- **Activity**
Search the material below for the string "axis" and list each line that holds it.
== Segment start ==
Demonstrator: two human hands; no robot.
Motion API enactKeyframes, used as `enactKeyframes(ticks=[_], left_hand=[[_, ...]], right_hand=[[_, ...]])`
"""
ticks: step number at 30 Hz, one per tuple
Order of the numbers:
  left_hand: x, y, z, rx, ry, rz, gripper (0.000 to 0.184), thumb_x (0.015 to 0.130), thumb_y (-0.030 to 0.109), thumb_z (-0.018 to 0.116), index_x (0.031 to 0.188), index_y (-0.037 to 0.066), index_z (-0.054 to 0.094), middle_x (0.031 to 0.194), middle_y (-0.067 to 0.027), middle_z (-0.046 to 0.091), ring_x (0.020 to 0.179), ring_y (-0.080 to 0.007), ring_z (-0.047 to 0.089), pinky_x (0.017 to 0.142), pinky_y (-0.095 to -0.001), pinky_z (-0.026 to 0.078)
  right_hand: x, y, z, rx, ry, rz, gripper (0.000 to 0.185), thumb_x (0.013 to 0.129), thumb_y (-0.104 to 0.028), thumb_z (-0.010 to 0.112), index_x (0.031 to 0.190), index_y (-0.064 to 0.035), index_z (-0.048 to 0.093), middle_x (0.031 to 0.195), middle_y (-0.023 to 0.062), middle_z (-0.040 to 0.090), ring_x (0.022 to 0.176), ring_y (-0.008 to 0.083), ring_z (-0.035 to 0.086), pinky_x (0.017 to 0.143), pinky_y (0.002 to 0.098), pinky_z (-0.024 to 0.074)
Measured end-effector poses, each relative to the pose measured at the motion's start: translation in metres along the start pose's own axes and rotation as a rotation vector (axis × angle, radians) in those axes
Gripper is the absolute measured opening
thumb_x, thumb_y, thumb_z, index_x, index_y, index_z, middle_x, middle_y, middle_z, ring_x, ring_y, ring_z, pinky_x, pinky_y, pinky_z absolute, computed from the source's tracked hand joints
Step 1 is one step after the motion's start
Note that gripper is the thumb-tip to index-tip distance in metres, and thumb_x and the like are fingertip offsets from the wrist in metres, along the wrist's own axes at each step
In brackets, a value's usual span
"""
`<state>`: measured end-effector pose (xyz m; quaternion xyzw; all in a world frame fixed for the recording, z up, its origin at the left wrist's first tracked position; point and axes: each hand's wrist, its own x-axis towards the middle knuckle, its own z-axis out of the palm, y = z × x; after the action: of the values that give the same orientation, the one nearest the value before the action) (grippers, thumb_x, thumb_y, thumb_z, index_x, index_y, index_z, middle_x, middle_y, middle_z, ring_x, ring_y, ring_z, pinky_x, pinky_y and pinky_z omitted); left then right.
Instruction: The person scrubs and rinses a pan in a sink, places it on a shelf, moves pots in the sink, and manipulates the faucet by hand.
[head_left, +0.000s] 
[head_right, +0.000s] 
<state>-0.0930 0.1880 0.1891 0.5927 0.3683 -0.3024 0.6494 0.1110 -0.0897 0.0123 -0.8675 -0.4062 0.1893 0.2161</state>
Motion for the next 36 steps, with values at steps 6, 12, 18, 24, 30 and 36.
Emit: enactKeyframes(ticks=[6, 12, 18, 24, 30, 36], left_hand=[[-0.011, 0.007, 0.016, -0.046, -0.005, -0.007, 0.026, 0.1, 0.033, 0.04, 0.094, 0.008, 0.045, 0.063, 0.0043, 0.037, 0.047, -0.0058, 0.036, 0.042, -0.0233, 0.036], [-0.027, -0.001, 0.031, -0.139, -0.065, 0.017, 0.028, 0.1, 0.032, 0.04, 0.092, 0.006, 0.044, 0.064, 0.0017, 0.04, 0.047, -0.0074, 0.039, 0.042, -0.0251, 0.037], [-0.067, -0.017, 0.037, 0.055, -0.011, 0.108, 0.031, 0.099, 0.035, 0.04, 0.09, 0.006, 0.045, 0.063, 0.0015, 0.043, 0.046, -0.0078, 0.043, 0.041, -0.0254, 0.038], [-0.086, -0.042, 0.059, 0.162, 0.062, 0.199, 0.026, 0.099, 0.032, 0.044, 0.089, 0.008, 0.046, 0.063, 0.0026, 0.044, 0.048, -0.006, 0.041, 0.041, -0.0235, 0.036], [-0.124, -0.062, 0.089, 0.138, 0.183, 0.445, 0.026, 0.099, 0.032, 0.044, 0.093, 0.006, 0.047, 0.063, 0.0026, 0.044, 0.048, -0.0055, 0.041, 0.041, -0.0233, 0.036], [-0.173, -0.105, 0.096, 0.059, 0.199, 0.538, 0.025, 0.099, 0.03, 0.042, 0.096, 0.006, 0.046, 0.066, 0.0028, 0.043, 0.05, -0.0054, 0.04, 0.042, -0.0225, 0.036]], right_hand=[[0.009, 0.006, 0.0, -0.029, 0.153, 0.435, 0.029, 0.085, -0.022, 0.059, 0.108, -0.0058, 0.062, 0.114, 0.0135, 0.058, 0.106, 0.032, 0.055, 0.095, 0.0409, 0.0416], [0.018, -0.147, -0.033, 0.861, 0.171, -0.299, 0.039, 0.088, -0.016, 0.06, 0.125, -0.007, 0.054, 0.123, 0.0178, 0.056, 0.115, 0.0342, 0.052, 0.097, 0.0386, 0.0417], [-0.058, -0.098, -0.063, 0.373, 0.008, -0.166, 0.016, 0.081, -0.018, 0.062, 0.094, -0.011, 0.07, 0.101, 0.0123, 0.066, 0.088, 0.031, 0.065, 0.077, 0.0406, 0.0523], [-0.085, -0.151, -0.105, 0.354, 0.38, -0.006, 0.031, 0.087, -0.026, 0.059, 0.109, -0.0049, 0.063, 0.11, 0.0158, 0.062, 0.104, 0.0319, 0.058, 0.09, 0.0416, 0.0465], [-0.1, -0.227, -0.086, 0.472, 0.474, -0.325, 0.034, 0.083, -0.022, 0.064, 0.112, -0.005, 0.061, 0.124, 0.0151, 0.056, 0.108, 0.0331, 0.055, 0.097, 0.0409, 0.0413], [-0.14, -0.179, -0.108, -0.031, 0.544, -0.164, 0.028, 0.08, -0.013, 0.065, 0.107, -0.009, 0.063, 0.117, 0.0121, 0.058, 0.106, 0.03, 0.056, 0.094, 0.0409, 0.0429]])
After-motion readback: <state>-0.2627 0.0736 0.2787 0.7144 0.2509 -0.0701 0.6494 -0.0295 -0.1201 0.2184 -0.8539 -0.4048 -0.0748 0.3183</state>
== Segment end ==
- **Reply to the task**
Measured end-effector poses, each relative to the pose measured at the motion's start: translation in metres along the start pose's own axes and rotation as a rotation vector (axis × angle, radians) in those axes
`<state>`: measured end-effector pose (xyz m; quaternion xyzw; all in a world frame fixed for the recording, z up, its origin at the left wrist's first tracked position; point and axes: each hand's wrist, its own x-axis towards the middle knuckle, its own z-axis out of the palm, y = z × x; after the action: of the values that give the same orientation, the one nearest the value before the action) (grippers, thumb_x, thumb_y, thumb_z, index_x, index_y, index_z, middle_x, middle_y, middle_z, ring_x, ring_y, ring_z, pinky_x, pinky_y and pinky_z omitted); left then right.

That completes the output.